Take the Desmond Hart plot thread. This thriller field lastly will get (partly) opened in episode 6, however what’s inside — ocular nerve implants and shadowy Bene Gesserit haters — is oddly pedestrian. There’s not one of the mental and emotional oomph of Dune: Half One and Half Two protagonist Paul Atreides giving the inexperienced mild to galactic genocide for the better good. It’s extra akin to a plot-centric season finale reveal you’d anticipate from, say, Brokers of SHIELD or Fringe. No shade on both present; it’s simply that nobody would mistake both for a cinema-grade epic. Equally, episode 5’s procedural parts involving Tula Harkonnen, Raquella/Lila, and a generic “science lab” set are the sorts of scenes that might occur off display screen in Villeneuve’s movies, and with good motive; CSI: Wallach IX is decidedly much less compelling than the hovering grandeur of Paul’s subversive hero’s journey. And let’s not neglect season 1’s wider, dual-timeline narrative, which makes an already busy story even busier (and slower) — all whereas filling in gaps within the Dune mythos that arguably functioned higher left unexplained.
These shortcomings can be sufficient to curdle most exhibits. However foist them onto the Dune universe and so they change into twice as evident. As a result of they don’t merely tarnish the franchise’s model — they cut back its outsized ambitions. The place Dune: Half One and Half Two paid off a cosmos-wide, multi-millennia grasp plan, Prophecy’s first season gave us sub-Sport of Thrones intrigue and a vaguely outlined risk to the Sisterhood’s future (successfully a moot level, due to the flicks), most of it enjoying out in the identical confined locales.
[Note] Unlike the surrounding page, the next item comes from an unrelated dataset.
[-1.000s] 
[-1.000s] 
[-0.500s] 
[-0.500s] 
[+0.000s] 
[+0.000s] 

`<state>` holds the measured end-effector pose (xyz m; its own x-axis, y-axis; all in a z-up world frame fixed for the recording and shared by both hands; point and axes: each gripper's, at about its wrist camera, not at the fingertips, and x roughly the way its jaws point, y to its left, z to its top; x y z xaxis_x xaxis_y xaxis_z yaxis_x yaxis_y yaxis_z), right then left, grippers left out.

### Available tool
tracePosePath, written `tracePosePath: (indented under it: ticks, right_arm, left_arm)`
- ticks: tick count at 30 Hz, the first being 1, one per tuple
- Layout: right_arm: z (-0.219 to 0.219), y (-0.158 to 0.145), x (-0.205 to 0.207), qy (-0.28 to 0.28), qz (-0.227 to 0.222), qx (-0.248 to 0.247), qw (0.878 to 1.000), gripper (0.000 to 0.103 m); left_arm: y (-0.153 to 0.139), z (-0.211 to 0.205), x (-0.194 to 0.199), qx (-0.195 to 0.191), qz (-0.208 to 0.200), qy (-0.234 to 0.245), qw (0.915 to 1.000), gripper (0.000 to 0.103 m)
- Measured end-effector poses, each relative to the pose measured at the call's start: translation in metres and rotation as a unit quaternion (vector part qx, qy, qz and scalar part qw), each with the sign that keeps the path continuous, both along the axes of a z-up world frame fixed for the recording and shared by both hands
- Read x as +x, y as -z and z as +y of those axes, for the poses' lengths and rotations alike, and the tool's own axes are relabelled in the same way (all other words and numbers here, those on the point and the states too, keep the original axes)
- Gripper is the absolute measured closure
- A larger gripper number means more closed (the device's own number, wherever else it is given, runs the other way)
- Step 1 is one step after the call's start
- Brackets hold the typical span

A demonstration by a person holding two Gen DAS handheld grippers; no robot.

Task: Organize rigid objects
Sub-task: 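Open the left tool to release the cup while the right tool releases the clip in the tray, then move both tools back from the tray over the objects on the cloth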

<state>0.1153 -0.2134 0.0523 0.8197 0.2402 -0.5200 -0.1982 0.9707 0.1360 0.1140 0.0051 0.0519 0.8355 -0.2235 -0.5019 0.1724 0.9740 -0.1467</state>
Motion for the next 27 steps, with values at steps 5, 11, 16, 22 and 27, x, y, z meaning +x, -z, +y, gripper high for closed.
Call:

Schapker and co. fuss over the how and the why of all of it, failing to understand that the extra granular Dune: Prophecy turns into, the additional away from Villeneuve’s (and Herbert’s) huge concepts — so basic to this brainy sci-fi saga — it will get. For all its spaceships, Shai-Hulud cameos, and funky footwear, Dune: Prophecy simply doesn’t really feel like Dune.
Once more, the percentages of that taking place — of any TV present sitting comfortably alongside Dune: Half One and Half Two — have been all the time stacked towards HBO. Even when Dune: Prophecy season 1 had nailed each facet of its execution, even when it had been certainly one of one of the best exhibits of the yr, it nonetheless wouldn’t have been a film. Because of this, the parents behind Prophecy have been all the time going to should cut back its big-screen counterparts’ cinematic essence to provide one thing extra TV-friendly. However that’s the issue: Shrinking Denis Villeneuve’s Dune is like making an attempt to protect a snowflake on the desert world that lends the franchise its identify — doomed from the beginning.